7 Mar 2011 9:13:30 UTC

Message 104370

(moderation:

)

Quote:

One unwanted side-effect of this vetoing would be that the run-time of a given task becomes data-dependent and less predicable.

I have to admit that this is too short for an explanation of a very technical detail.

The GW application currently reports the 10.000 most promising "candidates" found in every workunit. This list ("toplist") is built and maintained during computation of a task. Whether or not a new candidate makes it into this list depends on what's already in the list. Replacing a candidate doesn't take much time, albeit being data-dependent this time is negligible in the current application.

Calculating the veto statistics for a given candidate takes a significant computational effort. However information from the "normal" (F-Statistic) computation could be re-used when still available in memory, reducing the additionally required computation time.

For implementing the veto we thought about three options:

1. Calculate the veto statistics for each candidate before entering it into the toplist. (+) allows to reuse FStat values, easiest implementation. (-) highest computational effort (millions of candidates)

2. Calculate the veto statistics only for those candidates that would make it into the toplist. (+) lower computational effort than 1., FStat values can be re-used. (-) data-dependent, thus unpredictable computational effort (you don't know in advance how often a candidate is replaced in the toplist during a task)

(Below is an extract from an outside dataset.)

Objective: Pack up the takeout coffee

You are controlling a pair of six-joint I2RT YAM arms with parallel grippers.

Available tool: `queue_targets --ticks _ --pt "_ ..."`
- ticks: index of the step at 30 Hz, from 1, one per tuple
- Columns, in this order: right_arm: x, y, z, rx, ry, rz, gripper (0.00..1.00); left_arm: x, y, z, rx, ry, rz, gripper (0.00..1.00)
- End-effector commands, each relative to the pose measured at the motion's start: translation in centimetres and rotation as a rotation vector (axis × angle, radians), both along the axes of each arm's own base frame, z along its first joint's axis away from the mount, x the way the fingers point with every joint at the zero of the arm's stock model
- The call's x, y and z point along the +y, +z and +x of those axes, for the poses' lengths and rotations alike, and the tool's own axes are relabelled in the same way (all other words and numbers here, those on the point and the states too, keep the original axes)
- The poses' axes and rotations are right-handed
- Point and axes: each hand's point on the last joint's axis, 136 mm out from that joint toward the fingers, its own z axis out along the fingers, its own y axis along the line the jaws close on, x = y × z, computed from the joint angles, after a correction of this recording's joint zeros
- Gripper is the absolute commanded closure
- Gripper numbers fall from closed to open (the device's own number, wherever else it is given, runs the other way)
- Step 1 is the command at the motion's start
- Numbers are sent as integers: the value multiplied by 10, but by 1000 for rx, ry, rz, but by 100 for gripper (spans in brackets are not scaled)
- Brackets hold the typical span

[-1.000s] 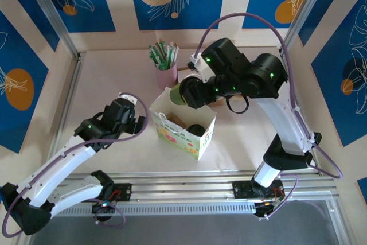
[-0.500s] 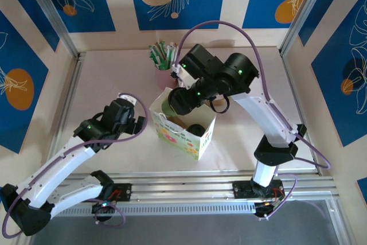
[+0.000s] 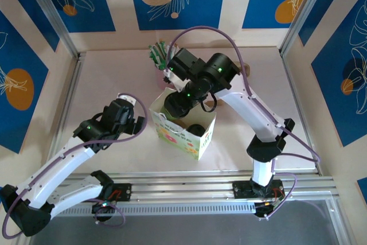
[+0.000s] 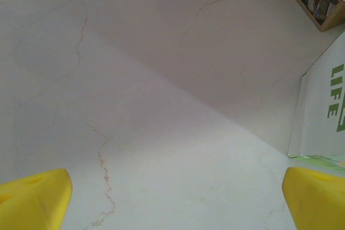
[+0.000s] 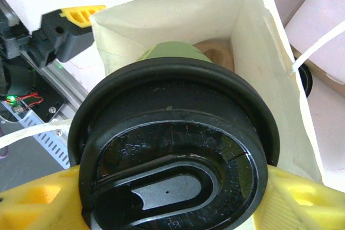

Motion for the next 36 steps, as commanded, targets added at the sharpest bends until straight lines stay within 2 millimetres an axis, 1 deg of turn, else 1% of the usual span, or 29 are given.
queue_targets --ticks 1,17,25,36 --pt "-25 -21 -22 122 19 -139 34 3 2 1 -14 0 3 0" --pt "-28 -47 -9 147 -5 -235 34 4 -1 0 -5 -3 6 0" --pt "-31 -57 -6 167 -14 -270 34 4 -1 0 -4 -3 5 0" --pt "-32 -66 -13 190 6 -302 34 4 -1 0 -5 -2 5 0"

3. Calculate the veto statistics at the end only for the candidates in the toplist. (+) lowest computational effort, depends only on length of toplist, not on number of templates searched. (-) FStat values have to be re-computed for the candidates (old values aren't stored due to memory limitations), most effort required for implementation, veto shortens the toplist (in worst case to empty list).

At the time of writing the initial post we intended to go for option 2. However we fond that we won't be able to gain enough confidence in the veto algorithm and implementation in the remaining time of the current run to actually let it automatically filter out candidates.

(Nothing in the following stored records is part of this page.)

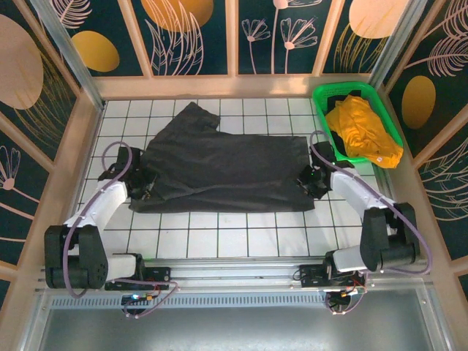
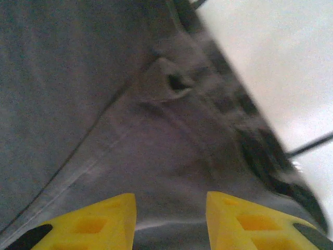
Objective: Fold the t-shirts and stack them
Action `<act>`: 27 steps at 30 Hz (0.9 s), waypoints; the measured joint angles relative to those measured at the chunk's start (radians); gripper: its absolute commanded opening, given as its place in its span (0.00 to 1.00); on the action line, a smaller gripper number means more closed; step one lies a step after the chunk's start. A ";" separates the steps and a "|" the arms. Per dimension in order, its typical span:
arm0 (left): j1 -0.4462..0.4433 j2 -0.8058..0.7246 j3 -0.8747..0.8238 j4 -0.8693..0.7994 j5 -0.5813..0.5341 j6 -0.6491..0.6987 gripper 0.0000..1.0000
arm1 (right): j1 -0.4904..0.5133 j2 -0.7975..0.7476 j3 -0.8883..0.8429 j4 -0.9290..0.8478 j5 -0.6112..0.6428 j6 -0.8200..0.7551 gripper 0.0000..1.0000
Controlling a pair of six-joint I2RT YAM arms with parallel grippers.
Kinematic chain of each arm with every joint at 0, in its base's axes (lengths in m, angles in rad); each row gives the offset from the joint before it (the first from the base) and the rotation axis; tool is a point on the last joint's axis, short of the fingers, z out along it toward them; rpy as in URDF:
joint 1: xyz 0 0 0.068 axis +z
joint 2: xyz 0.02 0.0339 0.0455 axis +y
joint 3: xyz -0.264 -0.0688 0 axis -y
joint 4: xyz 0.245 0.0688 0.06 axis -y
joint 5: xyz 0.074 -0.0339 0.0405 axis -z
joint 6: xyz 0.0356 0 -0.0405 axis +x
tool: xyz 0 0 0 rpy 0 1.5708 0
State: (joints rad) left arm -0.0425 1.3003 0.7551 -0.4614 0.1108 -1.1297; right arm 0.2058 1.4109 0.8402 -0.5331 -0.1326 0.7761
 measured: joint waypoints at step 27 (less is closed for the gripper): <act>-0.057 0.165 0.068 0.102 0.107 -0.106 0.00 | 0.106 0.141 0.144 0.170 -0.232 0.024 0.36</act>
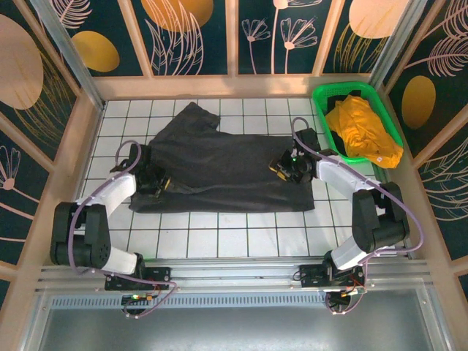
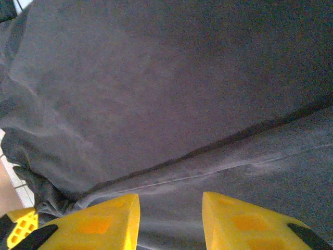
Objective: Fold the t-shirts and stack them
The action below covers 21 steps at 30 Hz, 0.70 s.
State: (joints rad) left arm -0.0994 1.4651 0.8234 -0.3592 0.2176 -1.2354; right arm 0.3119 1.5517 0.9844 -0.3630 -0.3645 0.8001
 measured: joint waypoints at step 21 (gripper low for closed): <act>-0.122 0.526 0.621 -0.263 0.006 0.424 0.00 | -0.037 0.026 0.036 -0.010 -0.004 0.000 0.33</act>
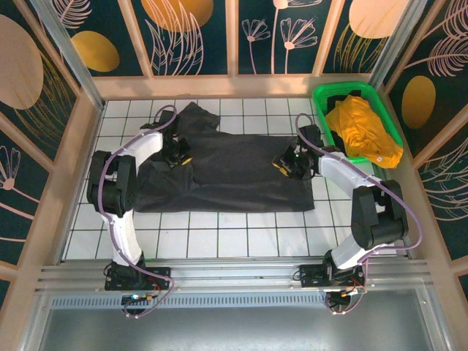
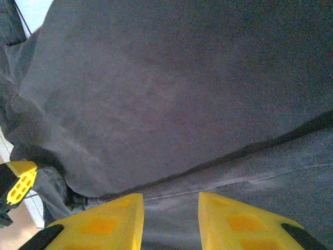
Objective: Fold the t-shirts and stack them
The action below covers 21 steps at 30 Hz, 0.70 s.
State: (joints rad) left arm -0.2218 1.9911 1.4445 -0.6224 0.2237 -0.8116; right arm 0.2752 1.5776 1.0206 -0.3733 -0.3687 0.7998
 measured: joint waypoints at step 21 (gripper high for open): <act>-0.074 0.085 0.127 -0.117 -0.088 0.204 0.65 | -0.001 0.049 0.016 -0.008 -0.005 -0.005 0.37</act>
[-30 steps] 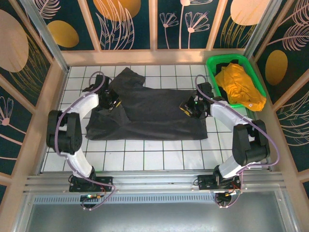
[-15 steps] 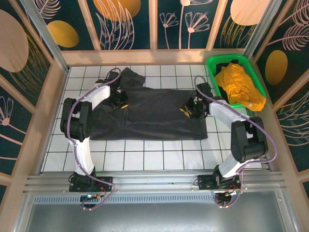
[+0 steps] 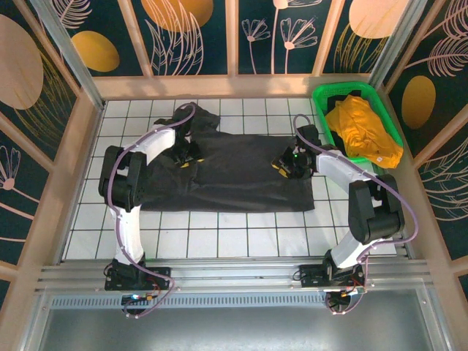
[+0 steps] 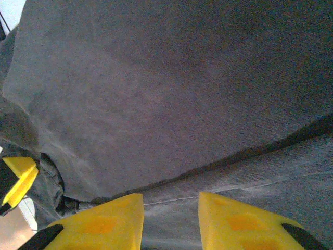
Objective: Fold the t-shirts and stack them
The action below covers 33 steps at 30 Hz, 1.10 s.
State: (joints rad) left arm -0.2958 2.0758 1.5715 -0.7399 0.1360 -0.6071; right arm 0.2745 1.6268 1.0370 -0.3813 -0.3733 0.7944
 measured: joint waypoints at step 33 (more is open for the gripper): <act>0.042 -0.119 -0.268 0.215 0.115 -0.100 0.46 | -0.032 -0.003 -0.099 0.020 0.003 0.001 0.38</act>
State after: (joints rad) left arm -0.2539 1.9564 1.3037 -0.5251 0.2508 -0.7067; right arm 0.2428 1.6241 0.9379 -0.3614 -0.3706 0.7952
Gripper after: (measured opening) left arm 0.468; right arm 0.383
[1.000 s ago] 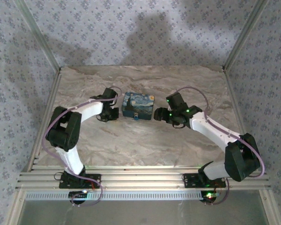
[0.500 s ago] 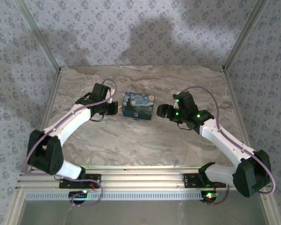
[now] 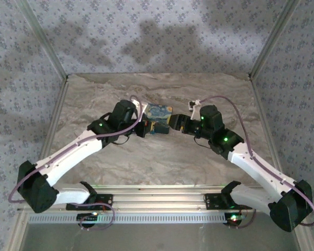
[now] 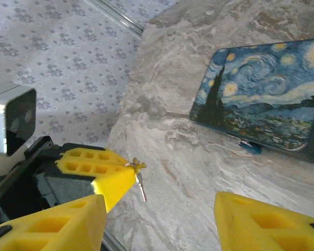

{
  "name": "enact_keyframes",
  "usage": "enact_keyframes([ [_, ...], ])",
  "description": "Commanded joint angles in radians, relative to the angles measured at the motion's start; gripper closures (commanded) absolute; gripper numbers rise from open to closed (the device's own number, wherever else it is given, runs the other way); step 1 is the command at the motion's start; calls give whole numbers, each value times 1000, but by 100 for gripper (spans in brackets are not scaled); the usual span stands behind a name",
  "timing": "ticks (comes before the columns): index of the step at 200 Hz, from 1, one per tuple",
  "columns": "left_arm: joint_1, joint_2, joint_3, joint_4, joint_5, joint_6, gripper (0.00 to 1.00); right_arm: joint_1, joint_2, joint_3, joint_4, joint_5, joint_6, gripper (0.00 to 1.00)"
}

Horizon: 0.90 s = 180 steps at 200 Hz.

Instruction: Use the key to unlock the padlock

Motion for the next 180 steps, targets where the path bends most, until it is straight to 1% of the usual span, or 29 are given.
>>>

So we'll go for a (modified) option 3.: we'll calculate the veto statistics for each candidate of the toplist at the end and add the result to the candidate list (in an additional column) that is reported back. In S6GC1, no candidate will actually be "vetoed" (i.e. removed from the list), but calculating the statistics on the client computers will save time during post-processing and help gain confidence in the veto.

Bottom line: at current state of plans the point "data-dependent computation time" will not apply to S6GC1.

telegd

Joined: 17 Apr 07

Posts: 91

Credit: 10212522

RAC: 0

Thanks Bernd for the

13 Mar 2011 6:32:23 UTC

Message 104371 in response to message 104369

(moderation:

)

Thanks Bernd for the technical explanation. It is much appreciated.

Quote:

having more 'real' candidates returned on a fixed size 'bus back to town'

Thanks Mike, I liked this metaphor!

So, going with modified Option 3 means that the riders on the bus don't change. It just pre-tags them with a warning if it seems like they contain artifacts? How much of a savings on the server side will you be able to realize? I am guessing you are hoping to eventually get something like Option 2 in a future application?

I assume that differences in run time, and therefore credit calculations, makes life more complex for the project.

Bernd Machenschalk

Moderator

Administrator

Joined: 15 Oct 04

Posts: 4349

Credit: 253663008

RAC: 34911

Einstein@home is currently

31 Mar 2011 8:42:53 UTC

Message 104372

(moderation:

)

Einstein@home is currently distributing the S6 data to the download mirrors all over the world. This should affect the downloads of S5GC1HF data files by the clients too much, but you'll never know.

Bernd Machenschalk

Moderator

Administrator

Joined: 15 Oct 04

Posts: 4349

Credit: 253663008

RAC: 34911

The new S6 GW analysis run

9 May 2011 12:31:46 UTC

Message 104373

(moderation:

)

The new S6 GW analysis run will have the internal name "S6Bucket" (because of the bucket-shape of the sensitivity curve used to select the data from S6).

I hope to send out the first few hundred test workunits of the new run in the next hours.